Coconut Curry Tomato Sauce

Coconut Curry Tomato Sauce
Coconut Curry Tomato Sauce. Photo: © Wendell T. Webber
Total Time:
35 mins
4 cups


  • 2 tablespoons peanut or canola oil

  • 1 medium onion, thinly sliced

  • 1 garlic clove, minced

  • 1 jalapeño, seeded and minced

  • 1/2 tablespoon minced fresh ginger

  • 1 1/2 tablespoons mild curry powder

  • One 28-ounce can peeled tomatoes, chopped and juices reserved

  • One 14-ounce can unsweetened coconut milk

  • 1 teaspoon sugar

  • Salt and freshly ground pepper

  • 2 tablespoons chopped cilantro


  1. In a large saucepan, heat the oil until shimmering.
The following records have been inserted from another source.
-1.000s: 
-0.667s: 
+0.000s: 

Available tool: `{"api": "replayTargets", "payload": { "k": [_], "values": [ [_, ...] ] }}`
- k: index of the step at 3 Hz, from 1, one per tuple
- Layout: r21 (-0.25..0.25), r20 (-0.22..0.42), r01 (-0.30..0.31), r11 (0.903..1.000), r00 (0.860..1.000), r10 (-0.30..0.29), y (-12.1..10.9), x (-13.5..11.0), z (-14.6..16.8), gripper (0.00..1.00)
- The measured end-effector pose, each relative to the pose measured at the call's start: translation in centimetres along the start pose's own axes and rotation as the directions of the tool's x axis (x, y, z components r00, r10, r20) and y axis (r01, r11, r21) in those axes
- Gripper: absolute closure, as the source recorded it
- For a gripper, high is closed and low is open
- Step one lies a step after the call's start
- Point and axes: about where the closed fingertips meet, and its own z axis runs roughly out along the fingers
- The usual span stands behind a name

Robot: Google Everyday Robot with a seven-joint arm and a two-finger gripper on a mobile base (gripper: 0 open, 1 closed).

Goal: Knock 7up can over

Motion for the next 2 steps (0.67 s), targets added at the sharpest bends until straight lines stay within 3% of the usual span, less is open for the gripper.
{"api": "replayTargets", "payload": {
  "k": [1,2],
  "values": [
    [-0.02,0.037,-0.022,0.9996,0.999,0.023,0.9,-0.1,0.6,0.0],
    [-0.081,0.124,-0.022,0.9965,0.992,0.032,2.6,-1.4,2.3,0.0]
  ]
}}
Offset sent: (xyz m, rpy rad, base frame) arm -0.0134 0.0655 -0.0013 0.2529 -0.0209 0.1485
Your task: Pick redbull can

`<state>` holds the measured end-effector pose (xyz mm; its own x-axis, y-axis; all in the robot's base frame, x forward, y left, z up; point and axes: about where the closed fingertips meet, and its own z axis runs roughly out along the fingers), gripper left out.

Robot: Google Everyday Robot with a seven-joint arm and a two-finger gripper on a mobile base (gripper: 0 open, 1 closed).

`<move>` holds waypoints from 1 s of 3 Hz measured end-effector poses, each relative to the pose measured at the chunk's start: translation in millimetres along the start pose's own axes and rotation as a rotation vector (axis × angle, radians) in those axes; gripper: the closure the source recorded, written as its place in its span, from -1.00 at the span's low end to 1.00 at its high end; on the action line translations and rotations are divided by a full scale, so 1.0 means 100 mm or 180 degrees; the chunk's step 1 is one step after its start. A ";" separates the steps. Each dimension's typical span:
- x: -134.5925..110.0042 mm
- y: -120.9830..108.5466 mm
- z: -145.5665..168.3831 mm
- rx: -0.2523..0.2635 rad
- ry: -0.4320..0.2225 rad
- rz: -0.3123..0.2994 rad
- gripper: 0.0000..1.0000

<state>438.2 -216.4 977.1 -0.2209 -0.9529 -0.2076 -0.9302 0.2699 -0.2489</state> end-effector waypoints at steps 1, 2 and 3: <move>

Add the onion, garlic, jalapeño and ginger; cook over moderately high heat, stirring, until softened, 5 minutes. Add the curry powder and cook until fragrant, 1 minute. Add the tomatoes and their juices, the coconut milk and sugar; bring to a boil. Season with salt and pepper and simmer over moderate heat, stirring occasionally, until slightly thickened, 20 minutes. Stir in the cilantro and transfer to a bowl.

Make Ahead

The sauce can be refrigerated for up to 5 days.



Use as a poaching liquid for chicken, shrimp, lamb, pork and vegetables. Add to a sautéat the last minute. Toss with boiled potatoes or serve over rice. Mix with chicken stock and vegetables or seafood for a quick soup.